この人口減の問題、室蘭が全国的にも最先端を走ってますが、国も道も課題としてとらえています。だからこそ、国も道も観光立国を唱え、海外からの観光客を呼び込み、それを産業としてこの国を下支えしようとしているのです。国のVisit Japanキャンペーンも、道の観光の国づくり計画も同じです。

でも、僕たち室蘭市民にはなかなか、観光が産業というのはピンと来ません。重工業のまちである室蘭にとって、観光は単価が低すぎるため、なかなか具体的な経済効果が見えにくいのです。

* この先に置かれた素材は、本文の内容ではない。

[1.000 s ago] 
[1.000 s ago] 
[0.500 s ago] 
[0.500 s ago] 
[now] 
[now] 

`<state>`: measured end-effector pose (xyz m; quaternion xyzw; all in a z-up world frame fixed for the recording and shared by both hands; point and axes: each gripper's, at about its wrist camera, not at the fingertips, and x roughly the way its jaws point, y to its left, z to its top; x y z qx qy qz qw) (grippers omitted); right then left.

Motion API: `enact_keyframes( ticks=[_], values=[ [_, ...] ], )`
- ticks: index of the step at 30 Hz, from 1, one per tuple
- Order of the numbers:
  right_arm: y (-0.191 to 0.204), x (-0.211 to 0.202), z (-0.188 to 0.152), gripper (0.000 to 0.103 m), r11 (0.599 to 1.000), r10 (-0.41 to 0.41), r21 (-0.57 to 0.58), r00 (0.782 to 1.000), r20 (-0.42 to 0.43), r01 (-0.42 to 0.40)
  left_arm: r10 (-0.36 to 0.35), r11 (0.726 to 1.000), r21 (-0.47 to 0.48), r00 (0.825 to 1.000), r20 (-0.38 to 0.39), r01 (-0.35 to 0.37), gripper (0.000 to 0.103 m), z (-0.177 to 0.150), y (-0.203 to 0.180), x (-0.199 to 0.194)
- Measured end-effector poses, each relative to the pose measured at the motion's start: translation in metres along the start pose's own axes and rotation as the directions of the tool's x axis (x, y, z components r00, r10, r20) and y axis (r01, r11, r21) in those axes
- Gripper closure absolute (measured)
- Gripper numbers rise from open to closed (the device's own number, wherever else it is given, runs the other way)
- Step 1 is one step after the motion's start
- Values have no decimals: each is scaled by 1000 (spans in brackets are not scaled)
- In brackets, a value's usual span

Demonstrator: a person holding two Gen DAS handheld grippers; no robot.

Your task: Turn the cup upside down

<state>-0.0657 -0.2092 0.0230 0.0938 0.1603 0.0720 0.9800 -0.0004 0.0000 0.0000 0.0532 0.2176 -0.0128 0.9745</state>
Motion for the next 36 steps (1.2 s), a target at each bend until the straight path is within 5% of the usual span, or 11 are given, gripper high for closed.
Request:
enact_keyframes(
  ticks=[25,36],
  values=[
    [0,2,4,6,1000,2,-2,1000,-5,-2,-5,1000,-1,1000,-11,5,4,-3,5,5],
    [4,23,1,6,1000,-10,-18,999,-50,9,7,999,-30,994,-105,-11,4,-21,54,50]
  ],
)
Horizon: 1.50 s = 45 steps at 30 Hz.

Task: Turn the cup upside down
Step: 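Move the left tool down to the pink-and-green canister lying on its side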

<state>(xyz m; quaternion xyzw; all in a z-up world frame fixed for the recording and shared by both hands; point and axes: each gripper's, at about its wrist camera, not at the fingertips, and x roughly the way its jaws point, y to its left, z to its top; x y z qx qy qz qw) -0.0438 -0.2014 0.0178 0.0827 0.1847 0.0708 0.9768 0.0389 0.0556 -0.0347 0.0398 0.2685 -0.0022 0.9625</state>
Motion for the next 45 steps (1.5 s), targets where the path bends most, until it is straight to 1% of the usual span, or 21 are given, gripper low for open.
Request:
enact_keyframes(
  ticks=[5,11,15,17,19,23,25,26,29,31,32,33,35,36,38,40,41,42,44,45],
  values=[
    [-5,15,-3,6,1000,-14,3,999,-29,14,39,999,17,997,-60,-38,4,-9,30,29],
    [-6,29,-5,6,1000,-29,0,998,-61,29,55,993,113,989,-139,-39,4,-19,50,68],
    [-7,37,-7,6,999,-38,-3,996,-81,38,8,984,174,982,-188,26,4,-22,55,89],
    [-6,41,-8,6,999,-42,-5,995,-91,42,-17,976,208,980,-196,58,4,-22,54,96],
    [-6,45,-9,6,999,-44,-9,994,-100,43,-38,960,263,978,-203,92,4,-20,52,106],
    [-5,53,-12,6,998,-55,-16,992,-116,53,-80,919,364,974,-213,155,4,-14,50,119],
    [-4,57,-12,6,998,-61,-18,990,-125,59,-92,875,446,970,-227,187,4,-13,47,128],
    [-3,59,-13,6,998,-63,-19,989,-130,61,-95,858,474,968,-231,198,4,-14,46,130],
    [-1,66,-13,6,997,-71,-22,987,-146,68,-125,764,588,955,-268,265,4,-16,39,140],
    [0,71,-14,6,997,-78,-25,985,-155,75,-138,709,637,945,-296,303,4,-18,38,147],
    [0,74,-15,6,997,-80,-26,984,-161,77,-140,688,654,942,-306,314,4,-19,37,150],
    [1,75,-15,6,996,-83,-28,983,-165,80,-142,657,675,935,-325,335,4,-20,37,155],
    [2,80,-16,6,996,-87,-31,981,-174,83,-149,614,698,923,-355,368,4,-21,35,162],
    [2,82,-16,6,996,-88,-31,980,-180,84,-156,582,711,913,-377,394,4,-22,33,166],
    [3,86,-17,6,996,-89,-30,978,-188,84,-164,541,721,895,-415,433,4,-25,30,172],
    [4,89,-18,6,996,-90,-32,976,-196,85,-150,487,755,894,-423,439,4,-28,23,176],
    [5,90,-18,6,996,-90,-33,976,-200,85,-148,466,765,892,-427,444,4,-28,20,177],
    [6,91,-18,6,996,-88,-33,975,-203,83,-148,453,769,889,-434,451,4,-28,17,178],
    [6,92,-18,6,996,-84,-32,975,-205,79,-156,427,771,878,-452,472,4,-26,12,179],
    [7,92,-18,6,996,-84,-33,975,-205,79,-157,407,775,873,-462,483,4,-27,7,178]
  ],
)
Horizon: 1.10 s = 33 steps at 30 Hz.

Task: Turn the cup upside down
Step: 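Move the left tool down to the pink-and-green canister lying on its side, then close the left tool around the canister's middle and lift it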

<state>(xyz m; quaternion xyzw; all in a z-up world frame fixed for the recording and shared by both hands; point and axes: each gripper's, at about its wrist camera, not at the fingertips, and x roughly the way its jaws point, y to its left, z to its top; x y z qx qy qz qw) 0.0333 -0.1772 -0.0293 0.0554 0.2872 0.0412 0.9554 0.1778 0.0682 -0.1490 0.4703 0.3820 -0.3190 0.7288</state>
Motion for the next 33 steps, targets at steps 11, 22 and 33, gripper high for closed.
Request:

というわけで、観光による経済効果を可視化してみたいと思います。
室蘭市の年間観光入込客数は、2018年度実績で124万人にもなります。それほど観光に力を入れているように見えない現状でも、これだけ来ているのです。しかも、2015年以降、増加傾向です。

例えば、この観光客が一人平均2千円の買い物を室蘭市内でしたら、年間の経済効果は24億8千万円になります。
先程、人口減により年に19億円近く市場が減っていると書きましたが、観光客に2千円、余分に使ってもらえれば、補えるだけのお金が室蘭に落ちるのです。

2千円くらいなら、なんとかなりそうだと思いませんか?
例えば、今年リニューアルした道の駅「みたら室蘭」でランチを食べて、うずらんソフトを食べて、お土産を何か買ってくれたら、ちょうど2千円くらいです。

宿泊ならもっと容易です。宿泊費が1泊1万円近いうえ、泊まるということは夕食を室蘭で食べるということなので。
夕食だと、大人の方なら軽く一杯引っ掛けてもらえれば、すぐ数千円になります。

年25億の売上があれば、年商1億の会社を新たに25社養えます。それぞれが市民を雇用すれば、雇用も生まれ、人口減にも歯止めがかかるかもしれません。

また、観光入込客数が例えば6万人増えて130万人になれば、一人2千円計算でも1億2千万円収入が増えます。

もちろん、製造業に比べれば、その経済規模は小さなものです。でも、すでに来ている観光客に、すでにある地域資源を活用して室蘭でしかできない体験をしてもらい、対価をいただく。そこに大きな資本投入も不要ですし、アイディア次第で個人でも参入できる業種とも言えます。その参入障壁の低さから考えると、若者が自分のアイデアを試すには絶好の土地とも言えるのではないかと思います。